- **TASK INSTRUCTIONS**
Print each entry as it appears. Images stay out of the copy.
/---
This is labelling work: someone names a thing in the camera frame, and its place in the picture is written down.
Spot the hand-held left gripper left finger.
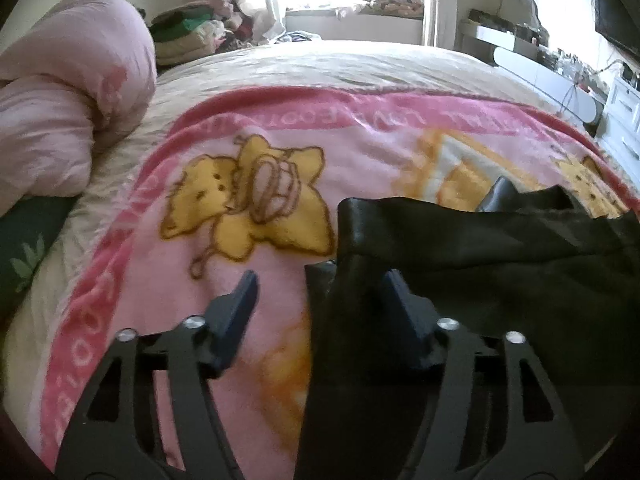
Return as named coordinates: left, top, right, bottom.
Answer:
left=54, top=269, right=261, bottom=480

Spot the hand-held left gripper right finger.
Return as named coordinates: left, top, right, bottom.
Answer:
left=377, top=269, right=588, bottom=480

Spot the black leather jacket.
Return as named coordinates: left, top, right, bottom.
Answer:
left=295, top=176, right=640, bottom=480

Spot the pile of folded clothes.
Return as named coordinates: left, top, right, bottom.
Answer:
left=150, top=0, right=261, bottom=66

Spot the pink printed blanket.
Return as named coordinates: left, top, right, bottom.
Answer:
left=37, top=85, right=631, bottom=471

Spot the green floral pillow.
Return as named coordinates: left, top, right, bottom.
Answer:
left=0, top=195, right=78, bottom=311

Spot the bed with beige sheet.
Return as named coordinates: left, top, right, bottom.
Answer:
left=0, top=40, right=621, bottom=441

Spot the white dressing table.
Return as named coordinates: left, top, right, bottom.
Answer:
left=460, top=20, right=606, bottom=126

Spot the pink duvet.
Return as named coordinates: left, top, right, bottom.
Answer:
left=0, top=0, right=158, bottom=213

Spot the white dresser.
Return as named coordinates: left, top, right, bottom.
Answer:
left=595, top=77, right=640, bottom=161

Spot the white curtain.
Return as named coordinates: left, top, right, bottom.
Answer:
left=220, top=0, right=288, bottom=43
left=422, top=0, right=443, bottom=46

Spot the white cloud-shaped mirror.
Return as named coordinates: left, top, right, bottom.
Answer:
left=495, top=0, right=543, bottom=28

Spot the black wall television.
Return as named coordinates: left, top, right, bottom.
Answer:
left=592, top=0, right=640, bottom=58

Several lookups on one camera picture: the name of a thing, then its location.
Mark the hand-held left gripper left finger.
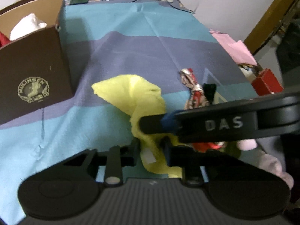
\---
- **WRITTEN SOLUTION**
This is labelling work: someone names a thing in the camera frame, and its place in the picture is written down.
Spot the hand-held left gripper left finger.
Return as named coordinates: left, top, right, bottom.
Answer:
left=54, top=269, right=261, bottom=480

Spot the hand-held left gripper right finger.
Return as named coordinates: left, top, right, bottom.
Answer:
left=377, top=269, right=588, bottom=480

Spot the black leather jacket.
Return as named coordinates: left, top, right, bottom.
Answer:
left=295, top=176, right=640, bottom=480

Spot the pile of folded clothes.
Return as named coordinates: left, top, right, bottom.
Answer:
left=150, top=0, right=261, bottom=66

Spot the pink printed blanket.
Return as named coordinates: left, top, right, bottom.
Answer:
left=37, top=85, right=631, bottom=471

Spot the green floral pillow.
Return as named coordinates: left, top, right, bottom.
Answer:
left=0, top=195, right=78, bottom=311

Spot the bed with beige sheet.
Return as named coordinates: left, top, right, bottom.
Answer:
left=0, top=40, right=621, bottom=441

Spot the white dressing table.
Return as named coordinates: left, top, right, bottom.
Answer:
left=460, top=20, right=606, bottom=126

Spot the pink duvet.
Return as named coordinates: left, top, right, bottom.
Answer:
left=0, top=0, right=158, bottom=213

Spot the white dresser.
Return as named coordinates: left, top, right, bottom.
Answer:
left=595, top=77, right=640, bottom=161

Spot the white curtain.
Return as named coordinates: left, top, right, bottom.
Answer:
left=220, top=0, right=288, bottom=43
left=422, top=0, right=443, bottom=46

Spot the white cloud-shaped mirror.
Return as named coordinates: left, top, right, bottom.
Answer:
left=495, top=0, right=543, bottom=28

Spot the black wall television.
Return as named coordinates: left, top, right, bottom.
Answer:
left=592, top=0, right=640, bottom=58

Several lookups on one camera picture: the name of a thing, then its location.
Mark the hand-held left gripper left finger.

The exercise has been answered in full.